5 Important Questions to Ask Your Guidance Counselor
During the college application process, your high school guidance counselor is one of your best resources. Guidance counselors can ensure you’re on track for graduation, help you plan for and apply to colleges, assist with financial aid and scholarships, and more.
To help you make the most of your guidance counselor’s expertise, here are five questions you should ask.
But First: Keep Your Guidance Counselor in the Know
For your guidance counselor to give you quality advice, it’s important that she is informed about your interests, achievements, and educational and career goals.
Tell your guidance counselor about careers or majors you’re interested in, as well as some schools you’d like to attend. It’s a good idea to give your guidance counselor a copy of your resume so she knows about your involvement and any notable achievements or awards.
The better your guidance counselor knows you, the better the advice she’ll be able to provide.
1. What’s the best schedule for me?
Even if you’re an excellent student, it’s important to make sure you’re meeting all the requirements for graduation. Your guidance counselor can help you achieve this goal. He can also ensure your courses qualify you for college admission — and that they prepare you for college coursework.
If you’re considering taking AP classes, your guidance counselor can suggest some that would be a good fit. She can also help you determine if you’re truly ready to take AP courses, as well as how many you’ll be able to handle.
2. Are there any scholarships or awards I should work toward?
To answer this question properly, your guidance counselor will need to know about your interests, activities, and achievements. It can also help to know more about your background and religious affiliation (if applicable), as some scholarships are tied to these factors.
Awards can strengthen your college applications, while scholarships help you pay for school. Your guidance counselor is likely knowledgeable about national, statewide, and local scholarships and awards that you might qualify for.
Asking this question well in advance can give you time to plan and prepare for any awards or scholarships that you think would be a good fit. This may require you to participate or increase your participation in certain activities, meet a specific community service requirement, or improve your grades and/or test scores. To do this, you’ll need time!
3. What colleges do you think would be a good fit for me?

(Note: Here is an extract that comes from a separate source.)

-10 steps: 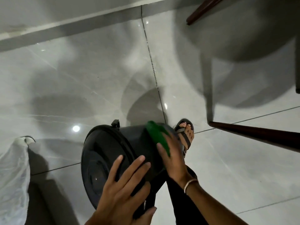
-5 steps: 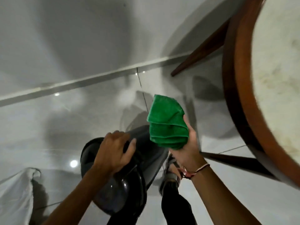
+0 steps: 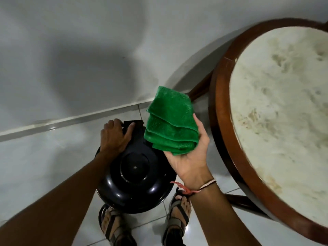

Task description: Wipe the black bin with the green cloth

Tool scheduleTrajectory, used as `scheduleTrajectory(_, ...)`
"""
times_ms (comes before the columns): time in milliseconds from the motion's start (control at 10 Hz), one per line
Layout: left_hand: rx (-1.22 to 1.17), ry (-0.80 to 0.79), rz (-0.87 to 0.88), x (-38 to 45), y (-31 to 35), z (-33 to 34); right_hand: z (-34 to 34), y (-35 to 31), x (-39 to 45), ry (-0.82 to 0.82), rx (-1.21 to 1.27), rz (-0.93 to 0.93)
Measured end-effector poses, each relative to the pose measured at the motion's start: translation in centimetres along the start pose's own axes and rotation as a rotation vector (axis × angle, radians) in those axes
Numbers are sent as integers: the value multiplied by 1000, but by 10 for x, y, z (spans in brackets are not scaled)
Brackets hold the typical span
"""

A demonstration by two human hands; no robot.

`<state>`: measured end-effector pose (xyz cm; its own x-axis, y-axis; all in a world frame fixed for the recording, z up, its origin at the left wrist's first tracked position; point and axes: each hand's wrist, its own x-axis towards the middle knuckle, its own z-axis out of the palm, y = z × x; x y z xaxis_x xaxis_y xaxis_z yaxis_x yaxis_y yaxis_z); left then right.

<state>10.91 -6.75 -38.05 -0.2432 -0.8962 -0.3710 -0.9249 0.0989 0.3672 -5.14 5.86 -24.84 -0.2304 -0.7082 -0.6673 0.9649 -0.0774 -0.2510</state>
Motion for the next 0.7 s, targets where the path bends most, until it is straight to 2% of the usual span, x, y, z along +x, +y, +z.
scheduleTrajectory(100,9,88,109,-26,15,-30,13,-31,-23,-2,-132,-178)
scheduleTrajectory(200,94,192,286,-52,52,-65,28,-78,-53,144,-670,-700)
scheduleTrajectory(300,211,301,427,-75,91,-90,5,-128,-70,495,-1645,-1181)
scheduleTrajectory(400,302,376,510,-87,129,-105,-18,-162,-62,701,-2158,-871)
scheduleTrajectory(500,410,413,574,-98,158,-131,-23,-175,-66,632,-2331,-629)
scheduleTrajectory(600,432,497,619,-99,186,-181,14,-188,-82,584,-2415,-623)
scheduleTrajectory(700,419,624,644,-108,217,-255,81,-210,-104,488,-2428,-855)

Your guidance counselor is likely familiar with many more colleges and universities than most people. Based on your grades, test scores, interests, and career goals, he should be able to suggest schools that would be a good fit for you.
You can also talk to your guidance counselor about whether you’d like to go to a large or small school (or maybe something in the middle?), where you’d like the school to be located, and any other factors that are important to you. Again, the more information your guidance counselor has, the better she can tailor her advice to your unique preferences and qualifications.

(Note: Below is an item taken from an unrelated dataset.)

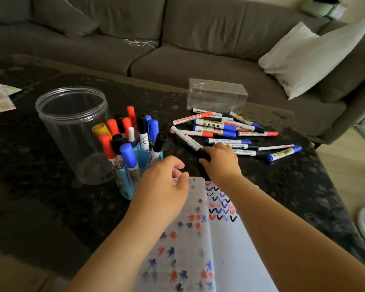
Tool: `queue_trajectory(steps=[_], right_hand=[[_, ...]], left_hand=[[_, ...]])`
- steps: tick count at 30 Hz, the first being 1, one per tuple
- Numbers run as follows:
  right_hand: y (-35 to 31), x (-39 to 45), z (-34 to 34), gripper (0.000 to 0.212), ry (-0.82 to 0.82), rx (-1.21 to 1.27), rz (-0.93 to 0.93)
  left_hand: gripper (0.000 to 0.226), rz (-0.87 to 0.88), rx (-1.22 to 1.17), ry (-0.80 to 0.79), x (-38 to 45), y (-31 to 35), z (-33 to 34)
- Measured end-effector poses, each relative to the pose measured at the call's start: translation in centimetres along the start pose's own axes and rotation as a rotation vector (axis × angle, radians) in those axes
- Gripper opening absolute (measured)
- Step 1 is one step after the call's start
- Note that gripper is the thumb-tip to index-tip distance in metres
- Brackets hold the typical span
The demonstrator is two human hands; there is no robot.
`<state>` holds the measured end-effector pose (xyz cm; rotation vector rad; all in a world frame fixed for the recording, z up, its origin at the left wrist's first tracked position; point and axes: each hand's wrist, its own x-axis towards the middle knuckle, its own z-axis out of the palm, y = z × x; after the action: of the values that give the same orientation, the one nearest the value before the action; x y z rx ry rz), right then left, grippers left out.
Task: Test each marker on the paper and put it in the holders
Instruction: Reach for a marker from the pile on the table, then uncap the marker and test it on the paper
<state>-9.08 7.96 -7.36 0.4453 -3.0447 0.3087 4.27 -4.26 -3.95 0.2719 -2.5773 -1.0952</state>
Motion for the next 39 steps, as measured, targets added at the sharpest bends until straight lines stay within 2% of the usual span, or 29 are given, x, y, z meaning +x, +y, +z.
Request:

It’s helpful if you have a school or a few schools that already interest you in mind. This way, you can tell your guidance counselor, “Here are some schools I like. Do you know of similar schools that you can recommend?”
Additionally, your guidance counselor can determine if you have a good chance of getting into the schools on your list. She can help you categorize schools as safety, target, or reach schools and give you advice on how many schools you should be applying to. This gives you a strategic college application plan, ensuring you have somewhere to enroll in the fall (or several great options to choose from).
Paying for college can be complicated. Luckily, your guidance counselor can walk you through the process of applying for financial aid.
4. How do I apply for financial aid?
Paying for college can be complicated. Luckily, your guidance counselor can walk you through the process of applying for financial aid. This includes recommending scholarships or grants you might qualify for and giving you advice on scholarship/grant applications.
She can also tell you when and how to fill out your Free Application for Federal Student Aid (FAFSA). The FAFSA determines whether students qualify for federal student aid in the form of loans, grants, or work-study programs. It’s a complex form, and many schools host events that teach students and parents how to complete it successfully. Ask your guidance counselor if your school has such an event. If not, she can offer you advice individually on filling out your FAFSA.
5. Is there anything else I should be doing to improve my chances?
Guidance counselors are resume pros, so provide your guidance counselor with a copy of yours. Then, ask if there’s anything else you should be doing to make your college application more competitive. Perhaps you should take the SAT one more time or, if time allows, add a few AP courses to your schedule.
Alternatively, you may need to deepen your involvement in extracurricular activities or find ways to serve your community. Perhaps some leadership experiences or awards would help you stand out.
If your guidance counselor feels that your resume is already highly competitive, ask what other steps you can take now to get ready for college. Should you start applying for scholarships, begin visiting schools, or get a head start on your essays? Your guidance counselor can help you build a plan for making the college application process as smooth and successful as possible.
The Bottom Line
Keep in mind that these questions are only a starting point. If you’re confused about other aspects of the college application process, your guidance counselor is an excellent source of information. In most cases, if your guidance counselor doesn’t have the answer to your question, he’ll be able to tell you where to find it.
Another important reminder is that your guidance counselor is likely very busy. And the busiest time for guidance counselors is college application season. When possible, schedule an appointment well in advance. This is helpful to your guidance counselor and gives you more time to implement her suggestions and advice.